Под утро брат приехал откуда-то с Огненной земли, заросший рыжей бородой, громогласный, с окованным сундуком за плечами, в крагах, какие носят шофэры и трапперы. Брат открыл сундук с трофеями, — в сундуке лежала его собственная голова, засушенная тайным методом даяков-охотников за черепами до размеров отроческого кулака.
Я вздрогну и проснусь. Соображу, нашаривая спросонок часы и портсигар, что уже поздно куда-либо писать, бродить по адресным столам, выискивать в полицейских архивах метрики и выписки из плесневых домовых книг. Даже если бы мы встретились снова, где-нибудь, по счастливой случайности, на выбритом травяном поле для гольфа или в поезде дальнего следования, в вагоне-ресторане, где после трех часов пополуночи поблескивают над неудобными столиками монокли аферистов и холостых курортных мальчиков. Даже если бы столкнулись на чужих похоронах или на выставке бабочек — нечего было бы сказать друг другу, кроме элементарных торопливых банальностей, и он записал бы мой новый адрес одолженным грифелем на папиросной пачке.

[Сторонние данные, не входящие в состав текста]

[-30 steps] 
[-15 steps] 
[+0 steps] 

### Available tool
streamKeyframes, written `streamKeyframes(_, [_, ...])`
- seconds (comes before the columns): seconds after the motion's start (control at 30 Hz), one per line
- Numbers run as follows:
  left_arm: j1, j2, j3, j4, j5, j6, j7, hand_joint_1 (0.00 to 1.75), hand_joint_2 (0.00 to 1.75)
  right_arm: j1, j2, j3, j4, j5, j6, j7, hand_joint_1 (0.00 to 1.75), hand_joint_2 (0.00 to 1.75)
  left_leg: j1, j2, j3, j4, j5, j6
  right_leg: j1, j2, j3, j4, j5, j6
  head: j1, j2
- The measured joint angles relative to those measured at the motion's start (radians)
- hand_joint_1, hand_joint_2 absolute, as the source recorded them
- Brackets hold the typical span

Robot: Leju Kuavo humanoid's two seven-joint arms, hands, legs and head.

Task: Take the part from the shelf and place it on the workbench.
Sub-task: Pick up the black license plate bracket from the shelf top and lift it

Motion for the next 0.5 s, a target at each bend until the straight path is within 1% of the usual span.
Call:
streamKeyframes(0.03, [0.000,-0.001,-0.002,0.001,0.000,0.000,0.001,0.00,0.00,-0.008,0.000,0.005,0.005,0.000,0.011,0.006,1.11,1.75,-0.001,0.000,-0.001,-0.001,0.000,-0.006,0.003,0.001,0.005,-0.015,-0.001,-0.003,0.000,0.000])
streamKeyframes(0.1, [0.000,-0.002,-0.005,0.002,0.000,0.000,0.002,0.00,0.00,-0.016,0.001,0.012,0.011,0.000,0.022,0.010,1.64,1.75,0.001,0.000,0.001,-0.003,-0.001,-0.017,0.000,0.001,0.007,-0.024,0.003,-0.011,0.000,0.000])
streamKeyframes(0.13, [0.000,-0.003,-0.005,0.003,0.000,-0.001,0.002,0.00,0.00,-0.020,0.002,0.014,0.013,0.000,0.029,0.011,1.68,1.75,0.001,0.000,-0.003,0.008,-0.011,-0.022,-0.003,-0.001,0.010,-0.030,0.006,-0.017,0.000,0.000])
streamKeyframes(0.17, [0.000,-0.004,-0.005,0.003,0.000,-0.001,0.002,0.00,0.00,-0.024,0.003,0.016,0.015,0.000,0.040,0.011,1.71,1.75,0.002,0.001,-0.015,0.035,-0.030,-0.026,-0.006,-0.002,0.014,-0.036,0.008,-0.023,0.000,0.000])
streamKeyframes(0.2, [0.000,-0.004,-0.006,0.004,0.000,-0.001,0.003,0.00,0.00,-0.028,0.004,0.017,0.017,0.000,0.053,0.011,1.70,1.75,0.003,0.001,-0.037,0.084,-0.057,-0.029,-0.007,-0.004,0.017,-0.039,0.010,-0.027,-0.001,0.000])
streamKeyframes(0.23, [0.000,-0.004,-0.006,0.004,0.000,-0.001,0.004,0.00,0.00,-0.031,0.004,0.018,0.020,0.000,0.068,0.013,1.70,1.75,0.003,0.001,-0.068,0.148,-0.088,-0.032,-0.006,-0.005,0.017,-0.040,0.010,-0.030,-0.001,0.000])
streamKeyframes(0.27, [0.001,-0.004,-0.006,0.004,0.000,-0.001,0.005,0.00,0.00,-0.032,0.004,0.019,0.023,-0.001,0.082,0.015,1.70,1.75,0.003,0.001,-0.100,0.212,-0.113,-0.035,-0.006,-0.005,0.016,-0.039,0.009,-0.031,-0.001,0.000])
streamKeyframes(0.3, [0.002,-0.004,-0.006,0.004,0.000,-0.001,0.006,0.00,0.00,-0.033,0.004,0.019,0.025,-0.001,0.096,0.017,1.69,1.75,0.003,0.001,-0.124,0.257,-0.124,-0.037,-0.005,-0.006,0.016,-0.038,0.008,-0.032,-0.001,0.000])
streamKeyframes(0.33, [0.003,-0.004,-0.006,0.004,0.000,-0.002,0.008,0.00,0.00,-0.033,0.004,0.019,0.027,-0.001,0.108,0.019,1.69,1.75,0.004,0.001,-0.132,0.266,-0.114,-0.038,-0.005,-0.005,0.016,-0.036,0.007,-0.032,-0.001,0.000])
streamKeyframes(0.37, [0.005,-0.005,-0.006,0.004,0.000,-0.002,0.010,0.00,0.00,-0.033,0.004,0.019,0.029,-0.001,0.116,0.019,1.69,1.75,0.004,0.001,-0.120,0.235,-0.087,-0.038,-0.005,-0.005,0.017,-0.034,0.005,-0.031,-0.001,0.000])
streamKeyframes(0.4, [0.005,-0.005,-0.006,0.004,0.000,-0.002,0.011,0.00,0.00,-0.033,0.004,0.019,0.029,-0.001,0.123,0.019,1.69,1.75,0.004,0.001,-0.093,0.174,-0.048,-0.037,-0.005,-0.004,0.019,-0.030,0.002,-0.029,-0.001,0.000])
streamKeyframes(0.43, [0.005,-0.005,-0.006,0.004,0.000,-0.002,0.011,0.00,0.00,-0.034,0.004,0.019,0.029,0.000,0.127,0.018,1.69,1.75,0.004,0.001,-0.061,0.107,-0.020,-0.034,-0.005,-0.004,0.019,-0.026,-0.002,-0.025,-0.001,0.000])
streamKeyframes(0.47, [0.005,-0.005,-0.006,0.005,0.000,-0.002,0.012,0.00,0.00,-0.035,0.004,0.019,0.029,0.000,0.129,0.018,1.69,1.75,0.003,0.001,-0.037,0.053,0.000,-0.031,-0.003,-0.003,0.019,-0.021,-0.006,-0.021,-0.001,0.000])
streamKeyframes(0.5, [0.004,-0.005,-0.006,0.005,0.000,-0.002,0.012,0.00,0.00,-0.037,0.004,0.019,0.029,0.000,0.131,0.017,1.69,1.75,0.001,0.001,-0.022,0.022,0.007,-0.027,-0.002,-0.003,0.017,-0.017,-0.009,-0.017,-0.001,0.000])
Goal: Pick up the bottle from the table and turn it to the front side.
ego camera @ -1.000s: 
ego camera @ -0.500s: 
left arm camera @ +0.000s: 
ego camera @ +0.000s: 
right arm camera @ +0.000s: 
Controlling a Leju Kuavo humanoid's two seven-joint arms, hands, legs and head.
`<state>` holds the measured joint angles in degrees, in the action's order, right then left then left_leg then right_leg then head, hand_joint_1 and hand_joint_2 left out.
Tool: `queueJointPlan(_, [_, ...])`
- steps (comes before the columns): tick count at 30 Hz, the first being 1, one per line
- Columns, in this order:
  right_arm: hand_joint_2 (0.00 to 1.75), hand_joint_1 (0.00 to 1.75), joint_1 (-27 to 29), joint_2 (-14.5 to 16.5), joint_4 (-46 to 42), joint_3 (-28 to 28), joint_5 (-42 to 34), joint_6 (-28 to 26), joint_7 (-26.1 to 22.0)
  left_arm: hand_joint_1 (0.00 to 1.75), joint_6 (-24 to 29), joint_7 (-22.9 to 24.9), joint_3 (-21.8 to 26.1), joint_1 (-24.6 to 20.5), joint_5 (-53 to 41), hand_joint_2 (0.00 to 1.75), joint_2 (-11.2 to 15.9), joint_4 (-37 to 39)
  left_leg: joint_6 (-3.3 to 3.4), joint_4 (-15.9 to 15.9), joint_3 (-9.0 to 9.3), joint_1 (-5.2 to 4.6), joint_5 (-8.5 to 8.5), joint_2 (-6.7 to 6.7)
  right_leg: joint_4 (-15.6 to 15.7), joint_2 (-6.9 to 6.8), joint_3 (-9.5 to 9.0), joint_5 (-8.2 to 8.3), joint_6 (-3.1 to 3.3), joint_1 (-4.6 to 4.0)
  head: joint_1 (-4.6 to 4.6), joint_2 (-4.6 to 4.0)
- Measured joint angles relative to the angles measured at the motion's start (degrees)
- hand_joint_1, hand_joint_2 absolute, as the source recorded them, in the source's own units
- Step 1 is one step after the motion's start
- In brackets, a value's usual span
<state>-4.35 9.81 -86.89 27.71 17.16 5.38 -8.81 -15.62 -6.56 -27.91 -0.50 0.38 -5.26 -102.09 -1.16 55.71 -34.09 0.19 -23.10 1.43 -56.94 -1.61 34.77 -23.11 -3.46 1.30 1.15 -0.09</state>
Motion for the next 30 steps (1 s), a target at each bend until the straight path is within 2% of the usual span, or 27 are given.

На выходе с кладбища, он потерял бы пачку, и всю дорогу домой или за ужином брат пожимал бы плечами и потирал мигреневым карандашиком выпуклый, как у баранчика, висок: какого беса от него хотел этот… этот, а, черт дери его, забыл…
Я ведь даже не помню, как он выглядел. Я не храню фотографии из-за подслушанного пустого суеверия, мол, на фотографиях неуловимо меняются лица тех, кто должен вскоре умереть.